Женщина сказала, что она сестра отца. Он поверил. Ему сказали, что его отец был попечителем реального училища, поверил, а его брат был товарищем прокурора. Поверил. Ему говорили, что отец работал на железной дороге, был начальником, носил мундир инженера путейца. Верил. Подходили парни, говорили, что они братья Степана, который сагитировал его отправиться на войну с белыми. Он соглашался.

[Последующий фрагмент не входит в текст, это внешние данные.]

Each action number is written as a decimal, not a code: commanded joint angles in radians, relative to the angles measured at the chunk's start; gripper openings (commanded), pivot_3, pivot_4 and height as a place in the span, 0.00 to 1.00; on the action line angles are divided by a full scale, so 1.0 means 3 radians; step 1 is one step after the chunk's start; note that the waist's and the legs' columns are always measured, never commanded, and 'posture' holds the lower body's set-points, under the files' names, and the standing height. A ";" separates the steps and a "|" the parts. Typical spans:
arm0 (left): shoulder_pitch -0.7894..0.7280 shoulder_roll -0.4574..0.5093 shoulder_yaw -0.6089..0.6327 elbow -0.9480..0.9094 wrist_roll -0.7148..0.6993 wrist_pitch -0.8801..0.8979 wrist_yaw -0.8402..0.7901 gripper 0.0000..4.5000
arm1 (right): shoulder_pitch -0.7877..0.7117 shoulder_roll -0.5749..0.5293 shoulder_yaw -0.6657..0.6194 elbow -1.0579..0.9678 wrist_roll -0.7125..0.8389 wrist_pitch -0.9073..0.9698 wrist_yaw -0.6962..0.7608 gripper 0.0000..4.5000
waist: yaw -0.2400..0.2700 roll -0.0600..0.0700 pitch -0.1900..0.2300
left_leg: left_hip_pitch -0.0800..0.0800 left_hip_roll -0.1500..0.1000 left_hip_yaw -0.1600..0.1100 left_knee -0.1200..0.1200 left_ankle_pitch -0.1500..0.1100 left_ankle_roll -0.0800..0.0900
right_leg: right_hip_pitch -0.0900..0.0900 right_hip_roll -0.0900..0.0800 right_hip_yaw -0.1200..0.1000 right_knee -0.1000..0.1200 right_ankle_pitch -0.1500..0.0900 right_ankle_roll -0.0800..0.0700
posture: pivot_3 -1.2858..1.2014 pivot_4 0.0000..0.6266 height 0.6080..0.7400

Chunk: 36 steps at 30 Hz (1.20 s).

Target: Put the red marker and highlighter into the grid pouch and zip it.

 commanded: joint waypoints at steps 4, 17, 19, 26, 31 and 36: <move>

— Посолить? — снисходительно и лукаво улыбалась Катя, когда он целовал тонкие пальцы с белыми пятнышками на ногтях. — Много раз я была у вас вдоме на лице Липовой. Дружила с Лизой. Сестру помнишь? Что ты делаешь, несносный мальчик? Как ребёнок. Подожди. Я — стесняюсь. Хоть лампу уверни. Не нужно. — Катя убирала его руки, смущённо поправляла платье. — Налей себе. Мне хватит. Ты подсматривал за нами, когда купались. Что ты хотел увидеть? Скажи, несносный мальчишка? Я, может быть, покажу. …Сегодня. Неужели, ничего не запомнил? Ты правильно делал, что не узнавал меня. Благодарю тебя. Ладно, притворяшка. Ничего не помнит. Купалку вспомнил? По глазам вижу. Как меня звали? — Катя рассмеялась. — Катя — звали. Какая теперь разница? Нелли, Лида, Оля? …А если Ольгой? Нравится. …Как всеравно. Ты правилоьно сделал, что вступил в партию. Нам нужно выжить. И мы выживем. Наши дети возвратят свои дворцы и фабрики. Нас трудно смести с лица земли. …За нашу власть.